September 9, 2014 / 3:41 PM / 5 years ago

Somalia to probe rape charges against African Union troops

NAIROBI (Reuters) - Somali authorities said on Tuesday they would investigate charges that women and girls in the capital Mogadishu had been raped by African peacekeepers, a principal source of security in the war-torn country.

African Mission in Somalia (AMISOM) soldiers rest on top of an armoured vehicle during a break on a night joint street patrol with local police at the old stadium in Mogadishu, Somalia, November 14, 2013. REUTERS/Siegfried Modola

A report released on Monday by the group Human Rights Watch documented the rape or sexual exploitation of 21 women and girls, all of them displaced from their homes, at peacekeeping bases run by the African Union Mission in Somalia (AMISOM).

In some cases, the females entered the bases through official gates to request medicine and water, and were taken to areas where they were then abused by a Somali intermediary, according to the New York-based rights group.

Just two of the women and girls interviewed by the rights group had filed a complaint.

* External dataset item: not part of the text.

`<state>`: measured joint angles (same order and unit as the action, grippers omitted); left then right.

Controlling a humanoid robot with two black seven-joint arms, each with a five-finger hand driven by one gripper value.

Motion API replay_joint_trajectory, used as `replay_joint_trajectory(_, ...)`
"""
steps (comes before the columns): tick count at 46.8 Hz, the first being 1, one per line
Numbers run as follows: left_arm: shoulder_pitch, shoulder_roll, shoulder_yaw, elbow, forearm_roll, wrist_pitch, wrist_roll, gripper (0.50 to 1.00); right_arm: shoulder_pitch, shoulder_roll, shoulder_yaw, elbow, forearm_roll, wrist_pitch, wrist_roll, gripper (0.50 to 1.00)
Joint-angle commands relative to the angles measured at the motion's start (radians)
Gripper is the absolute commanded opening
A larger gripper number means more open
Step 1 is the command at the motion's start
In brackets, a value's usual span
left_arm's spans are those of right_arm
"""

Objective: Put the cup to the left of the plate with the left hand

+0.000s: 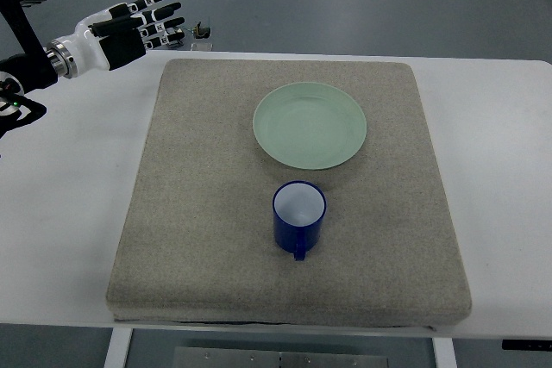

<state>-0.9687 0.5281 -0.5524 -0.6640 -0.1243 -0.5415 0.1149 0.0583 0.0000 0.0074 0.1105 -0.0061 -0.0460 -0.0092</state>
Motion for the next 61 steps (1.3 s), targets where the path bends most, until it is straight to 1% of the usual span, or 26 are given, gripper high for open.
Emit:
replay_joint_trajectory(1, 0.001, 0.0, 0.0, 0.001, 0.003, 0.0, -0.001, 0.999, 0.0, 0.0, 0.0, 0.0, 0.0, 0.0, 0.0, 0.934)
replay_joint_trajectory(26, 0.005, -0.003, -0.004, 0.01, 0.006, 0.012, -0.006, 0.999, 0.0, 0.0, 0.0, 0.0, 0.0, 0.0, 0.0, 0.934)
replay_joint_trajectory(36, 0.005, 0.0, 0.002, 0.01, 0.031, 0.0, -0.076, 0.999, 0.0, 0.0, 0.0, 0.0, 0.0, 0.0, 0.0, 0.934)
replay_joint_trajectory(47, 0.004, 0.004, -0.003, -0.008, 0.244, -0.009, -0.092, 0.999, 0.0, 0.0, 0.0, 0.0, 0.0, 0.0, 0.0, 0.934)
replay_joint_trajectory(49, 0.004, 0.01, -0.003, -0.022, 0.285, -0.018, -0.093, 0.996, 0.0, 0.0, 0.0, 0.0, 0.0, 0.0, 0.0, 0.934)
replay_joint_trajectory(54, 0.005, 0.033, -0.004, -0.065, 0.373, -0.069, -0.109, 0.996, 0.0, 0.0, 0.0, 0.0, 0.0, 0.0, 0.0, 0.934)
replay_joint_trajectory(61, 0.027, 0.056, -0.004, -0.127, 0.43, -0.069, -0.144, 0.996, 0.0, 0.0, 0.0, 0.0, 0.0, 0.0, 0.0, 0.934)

“The government condemns all forms of abuse against the Somali people and remains committed to ensuring perpetrators of any crime against its civilians are brought to justice,” Somali Prime Minister Abdiweli Sheikh Ahmed said in a statement.

Somalia has been mired in chaos and conflict since the overthrow of President Siad Barre in 1991. The government is struggling to re-impose order and a new federal structure as it battles Islamist militant group al Shabaab.

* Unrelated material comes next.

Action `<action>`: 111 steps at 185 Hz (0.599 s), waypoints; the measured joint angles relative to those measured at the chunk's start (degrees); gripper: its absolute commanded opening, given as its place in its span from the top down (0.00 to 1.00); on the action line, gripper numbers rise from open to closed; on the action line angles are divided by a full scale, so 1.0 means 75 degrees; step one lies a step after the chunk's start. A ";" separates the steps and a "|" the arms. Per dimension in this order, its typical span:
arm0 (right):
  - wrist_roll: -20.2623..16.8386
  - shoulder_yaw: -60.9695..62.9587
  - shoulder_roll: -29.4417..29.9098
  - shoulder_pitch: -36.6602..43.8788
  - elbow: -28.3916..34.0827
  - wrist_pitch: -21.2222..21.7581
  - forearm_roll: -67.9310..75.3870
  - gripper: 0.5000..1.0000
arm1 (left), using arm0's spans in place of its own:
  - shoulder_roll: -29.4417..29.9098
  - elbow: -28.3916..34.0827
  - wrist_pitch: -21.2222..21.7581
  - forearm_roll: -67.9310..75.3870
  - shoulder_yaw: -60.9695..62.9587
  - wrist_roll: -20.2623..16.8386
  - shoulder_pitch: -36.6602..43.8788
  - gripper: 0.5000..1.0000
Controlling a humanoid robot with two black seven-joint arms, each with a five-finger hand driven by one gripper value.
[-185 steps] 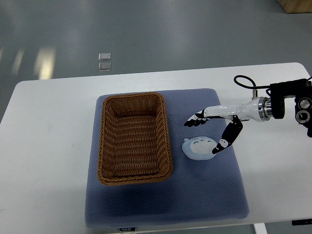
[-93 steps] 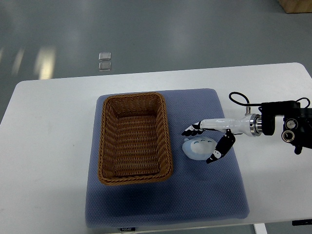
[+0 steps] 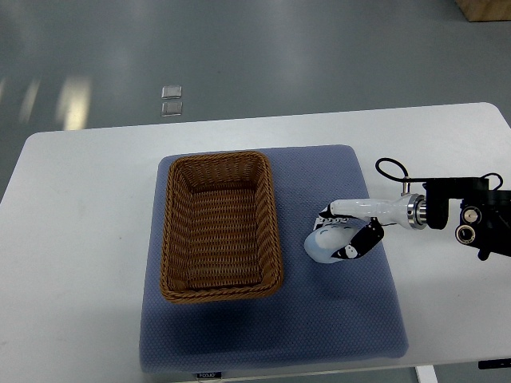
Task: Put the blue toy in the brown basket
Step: 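Close the right hand fingers around the pale blue plush toy, then lift the toy with the right hand and carry it over the basket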
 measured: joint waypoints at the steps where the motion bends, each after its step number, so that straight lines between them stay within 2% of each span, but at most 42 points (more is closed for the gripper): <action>1: 0.0001 0.0001 -0.0008 0.0004 0.0000 0.0000 0.0000 1.00 | 0.0000 0.0000 0.0000 0.0000 0.0000 0.0000 0.0000 0.00; 46: 0.0041 0.0082 -0.0401 0.0383 0.0098 0.0007 0.0082 1.00 | 0.0000 0.0000 0.0000 0.0000 0.0005 0.0001 0.0001 0.00; 111: 0.0068 0.0099 -0.0681 0.1935 0.0473 0.0221 0.0453 1.00 | 0.0000 0.0000 0.0002 0.0000 0.0004 -0.0004 0.0002 0.00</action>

The African Union Mission in Somalia, or AMISOM, was deployed in 2007. Its uniformed force, which numbers more than 22,000, comes from Uganda, Burundi, Kenya, Ethiopia, Djibouti and Sierra Leone.

The Human Rights Watch report said the soldiers involved were all from Uganda and Burundi, though the abuse likely involved more women at other bases.

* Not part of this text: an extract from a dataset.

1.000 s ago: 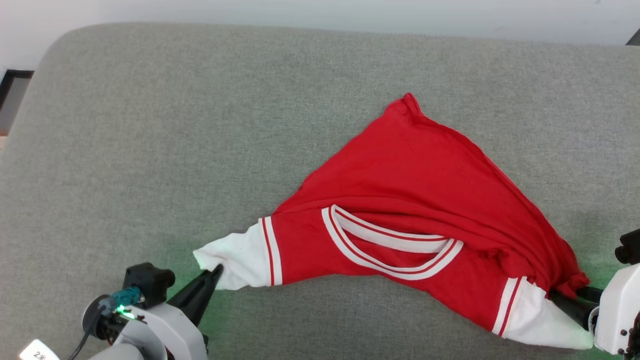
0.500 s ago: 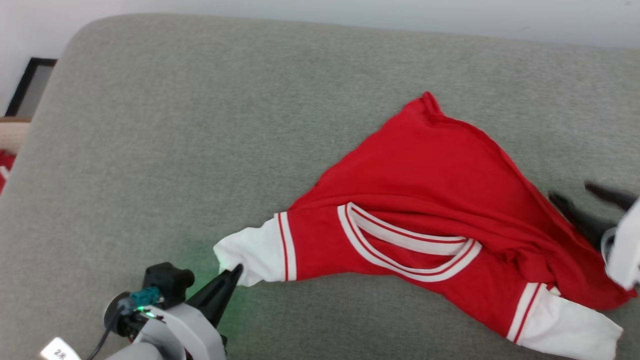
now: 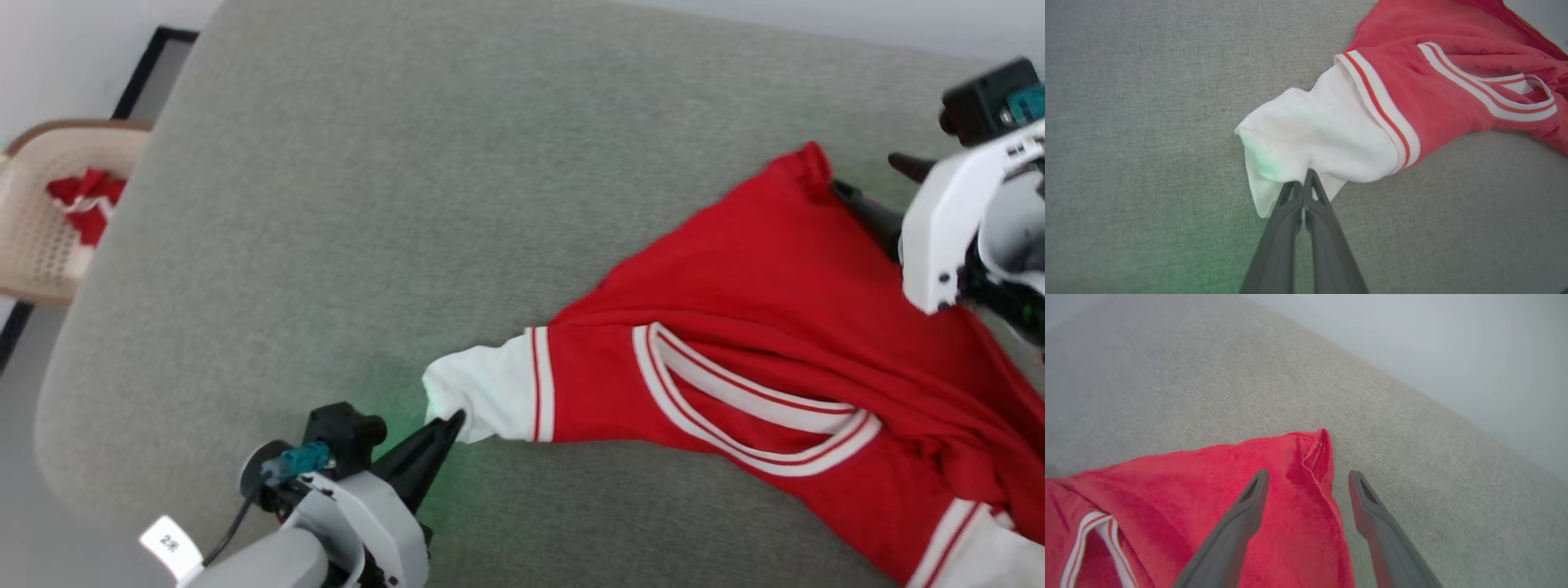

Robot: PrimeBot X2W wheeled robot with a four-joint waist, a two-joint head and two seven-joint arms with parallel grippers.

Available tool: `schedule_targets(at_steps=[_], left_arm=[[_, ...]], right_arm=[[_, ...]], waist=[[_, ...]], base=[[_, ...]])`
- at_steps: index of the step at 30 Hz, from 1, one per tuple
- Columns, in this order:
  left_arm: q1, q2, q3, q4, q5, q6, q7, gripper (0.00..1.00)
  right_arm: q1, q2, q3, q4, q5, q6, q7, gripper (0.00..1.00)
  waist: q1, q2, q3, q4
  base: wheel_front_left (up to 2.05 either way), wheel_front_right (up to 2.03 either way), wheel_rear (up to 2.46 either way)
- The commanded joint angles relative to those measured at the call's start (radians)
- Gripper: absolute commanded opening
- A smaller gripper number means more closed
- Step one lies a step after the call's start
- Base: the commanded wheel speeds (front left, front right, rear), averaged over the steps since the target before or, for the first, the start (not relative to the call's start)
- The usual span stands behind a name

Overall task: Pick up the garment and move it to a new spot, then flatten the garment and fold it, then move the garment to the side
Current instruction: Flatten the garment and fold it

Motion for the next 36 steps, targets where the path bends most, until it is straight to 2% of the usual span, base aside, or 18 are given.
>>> schedule_targets(at_steps=[1,9,17,18,20,26,31,36], left_arm=[[-0.015,-0.016,-0.002,0.013,0.011,-0.011,-0.002,0.00],[-0.042,-0.078,-0.011,0.067,0.021,-0.046,-0.009,0.00],[-0.054,-0.112,-0.009,0.113,0.025,-0.072,-0.013,0.00],[-0.054,-0.115,-0.008,0.119,0.025,-0.074,-0.014,0.00],[-0.055,-0.121,-0.005,0.130,0.024,-0.079,-0.016,0.00],[-0.056,-0.120,0.010,0.163,0.015,-0.090,-0.017,0.00],[-0.099,-0.076,0.050,0.147,-0.016,-0.085,0.016,0.00],[-0.181,0.018,0.102,0.083,-0.044,-0.064,0.100,0.00]], right_arm=[[-0.060,0.005,0.050,0.073,0.007,-0.002,-0.010,1.00],[-0.238,0.036,0.189,0.387,0.071,-0.002,0.084,1.00],[-0.282,0.053,0.287,0.538,0.124,-0.002,0.238,1.00],[-0.276,0.054,0.299,0.553,0.135,-0.002,0.266,0.00],[-0.278,0.048,0.323,0.556,0.150,-0.002,0.289,0.00],[-0.333,0.021,0.327,0.562,0.170,-0.002,0.226,0.00],[-0.378,0.002,0.355,0.483,0.198,-0.002,0.148,0.00],[-0.405,-0.043,0.397,0.396,0.219,-0.002,0.054,0.00]], waist=[[0.0000,0.0000,0.037,0.053],[0.0000,0.0000,0.075,0.117],[0.0000,0.0000,0.087,0.145],[0.0000,0.0000,0.088,0.146],[0.0000,0.0000,0.088,0.147],[0.0000,0.0000,0.073,0.129],[0.0000,0.0000,0.036,0.089],[0.0000,0.0000,-0.018,0.033]], base=[[0.00,0.00,0.00],[0.00,0.00,0.00],[0.00,0.00,0.00],[0.00,0.00,0.00],[0.00,0.00,0.00],[0.00,0.00,0.00],[0.00,0.00,0.00],[0.00,0.00,0.00]])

The Commission of the African Union said the report amounts to a “misrepresentation of the sacrifices, achievements and genuine commitment of AMISOM” in support of peace in Somalia, and contained “imbalance, inaccuracies and partial view.”

In particular, the report “uses a small number of cases to arrive at a generalised conclusion,” and “exhaustively interrogate the scale and prevalence of these allegations,” the AMISOM statement said.